Joyce Azar
Catalogne : le casse-tête flamand
« Madame Forcadell est incarcérée en Espagne pour rébellion. C’est comme si on m’envoyait à la prison de Louvain pour avoir exprimé mon avis. » Sur le plateau de la VRT, le président du parlement flamand, Jan Peumans (N-VA), n’a pas mâché ses mots pour dénoncer la détention préventive de la présidente destituée du parlement catalan. « On n’emprisonne pas les gens pour leurs opinions politiques », a-t-il encore vitupéré.
Ce message, martelé à maintes reprises, a fini par provoquer la colère de Madrid. Après avoir par deux fois convoqué l’ambassadeur de Belgique, le ministre espagnol des Affaires étrangères a pris, le 16 octobre, une mesure radicale : lever le statut diplomatique du délégué flamand en Espagne. Une décision qui pourrait bien avoir un effet ricochet.
En Flandre, Jan Peumans est connu, voire apprécié, pour son franc-parler. Cette figure forte de la N-VA n’hésite pas à naviguer à contre-courant, allant jusqu’à attaquer sa propre formation et les méthodes du secrétaire d’Etat Theo Francken. Mais cette fois, les nationalistes flamands sont dans de beaux draps, la situation les obligeant de surcroît à procéder à une démarche pour le moins paradoxale : appeler l’Etat belge à la rescousse. Idéologie oblige, le parti de Bart De Wever défend de longue date les indépendantistes catalans. La véhémence de sa position diffère toutefois selon le niveau de pouvoir. Alors que le ministre-président flamand, Geert Bourgeois (N-VA aussi), a dénoncé une sanction espagnole » qui ne respecte ni la liberté d’opinion, ni la séparation des pouvoirs « , c’est le silence radio du côté des ministres N-VA fédéraux de Charles Michel (MR).
La question ne serait effectivement pas de savoir si on est pour ou contre l’indépendance de la Catalogne, mais bien si on défend l’opinion libre.
Ce qui semblait de prime abord être une crise entre l’Espagne et la Flandre prend doucement la forme d’une nouvelle querelle communautaire, agrémentée d’enjeux politiques.
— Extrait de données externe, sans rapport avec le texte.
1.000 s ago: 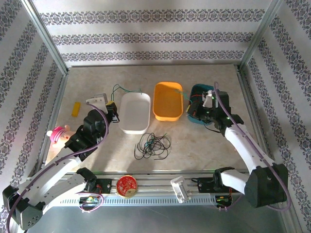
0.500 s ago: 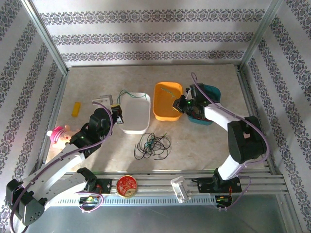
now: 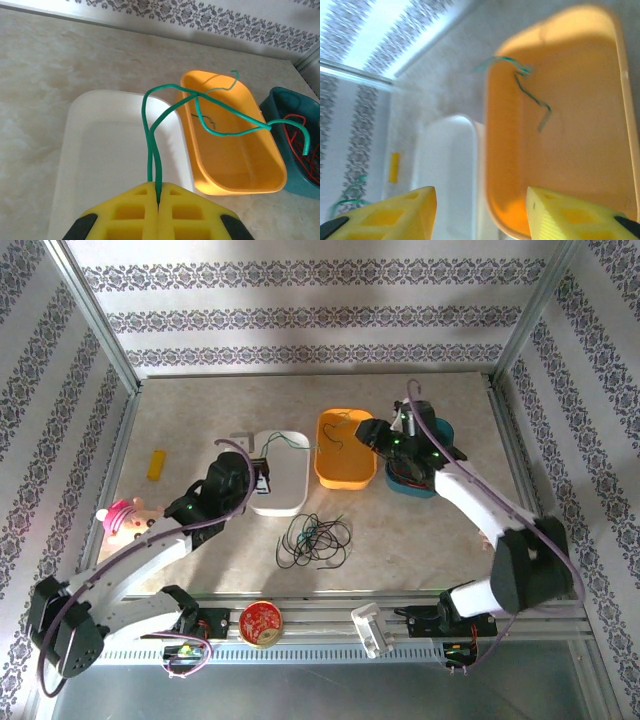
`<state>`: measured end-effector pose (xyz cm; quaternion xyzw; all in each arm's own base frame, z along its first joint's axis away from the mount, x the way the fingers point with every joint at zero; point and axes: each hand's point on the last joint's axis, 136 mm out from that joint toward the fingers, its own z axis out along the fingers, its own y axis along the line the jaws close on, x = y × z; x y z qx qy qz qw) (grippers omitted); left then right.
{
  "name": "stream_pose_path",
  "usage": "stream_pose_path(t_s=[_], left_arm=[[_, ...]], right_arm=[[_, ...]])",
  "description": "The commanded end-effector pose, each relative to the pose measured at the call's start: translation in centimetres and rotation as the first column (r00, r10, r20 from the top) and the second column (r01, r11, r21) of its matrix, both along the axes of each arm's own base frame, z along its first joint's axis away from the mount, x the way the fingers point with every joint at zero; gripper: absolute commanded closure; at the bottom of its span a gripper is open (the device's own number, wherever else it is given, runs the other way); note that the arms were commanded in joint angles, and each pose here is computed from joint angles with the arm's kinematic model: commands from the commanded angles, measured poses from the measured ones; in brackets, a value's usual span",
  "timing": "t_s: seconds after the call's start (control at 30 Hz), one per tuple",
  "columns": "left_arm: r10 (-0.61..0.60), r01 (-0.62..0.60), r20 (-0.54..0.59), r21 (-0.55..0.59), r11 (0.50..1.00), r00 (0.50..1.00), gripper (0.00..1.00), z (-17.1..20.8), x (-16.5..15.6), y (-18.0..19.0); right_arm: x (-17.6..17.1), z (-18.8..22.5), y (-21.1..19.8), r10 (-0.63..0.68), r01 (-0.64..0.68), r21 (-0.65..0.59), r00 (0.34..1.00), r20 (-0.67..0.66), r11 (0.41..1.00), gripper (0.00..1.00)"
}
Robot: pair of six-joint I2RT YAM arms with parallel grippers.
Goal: Untangle the cables
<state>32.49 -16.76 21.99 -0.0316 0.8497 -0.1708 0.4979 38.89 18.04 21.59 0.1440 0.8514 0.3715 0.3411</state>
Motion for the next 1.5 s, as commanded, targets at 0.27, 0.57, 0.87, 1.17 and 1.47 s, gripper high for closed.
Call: stream_pose_path(t_s=[0.27,0.57,0.87,1.17,1.47], left_arm=[[0.034,-0.051,-0.118,-0.138,0.989,0.992,1.0,-1.6,6.9,-7.2],[0.063,-0.081,-0.187,-0.09,0.993,0.98,1.0,-4.6,12.2,-12.9],[0.061,-0.066,-0.131,-0.031,0.997,0.989,0.21,-3.1,11.8,-14.4],[-0.023,0.026,-0.05,0.073,0.997,0.999,0.13,0.0,5.3,-11.0],[0.141,-0.057,-0.299,0.274,0.96,0.944,0.2,-9.5,-5.0,-0.4]], right_arm=[[-6.0,3.5,-6.2,-0.093,0.111,-0.122,0.985,0.146,0.986,0.47],[-8.0,2.3,-7.9,-0.1,0.114,-0.13,0.989,0.11,0.985,0.47],[-9.3,2.7,-7.2,-0.002,0.02,-0.173,0.994,0.105,0.985,0.47],[-13.9,-3.0,0.4,0.389,-0.392,-0.237,0.919,-0.064,0.889,0.47],[-20.2,-10.1,9.2,0.733,-0.795,-0.298,0.604,-0.312,0.528,0.51]])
Le MR, affaibli par le dernier scrutin communal, n’a aujourd’hui pas intérêt à soutenir le discours du ministre-président flamand, au risque de paraître, une fois de plus, à la botte de la N-VA. Cette prise de position est toutefois à double tranchant : » La liberté d’opinion est l’une des valeurs fondamentales de l’Europe. Sanctionner la Hongrie ou la Pologne, et ne pas réagir face aux méthodes de l’Espagne relève d’une indignation sélective « , signale Jan Peumans. Le fossé entre les institutions fédérale et flamande sur la crise catalane a également été illustré par le soutien inconditionnel de l’intégralité des groupes parlementaires flamands envers le président de leur assemblée. La presse flamande, aussi, tend à soutenir la position de Jan Peumans. La question ne serait effectivement pas de savoir si on est pour ou contre l’indépendance de la Catalogne, mais bien si on défend l’opinion libre. Celle du président du parlement flamand a été diplomatiquement sanctionnée. Pour y répondre, l’Etat belge se confine, pour le moment, dans le rôle d’intermédiaire neutre.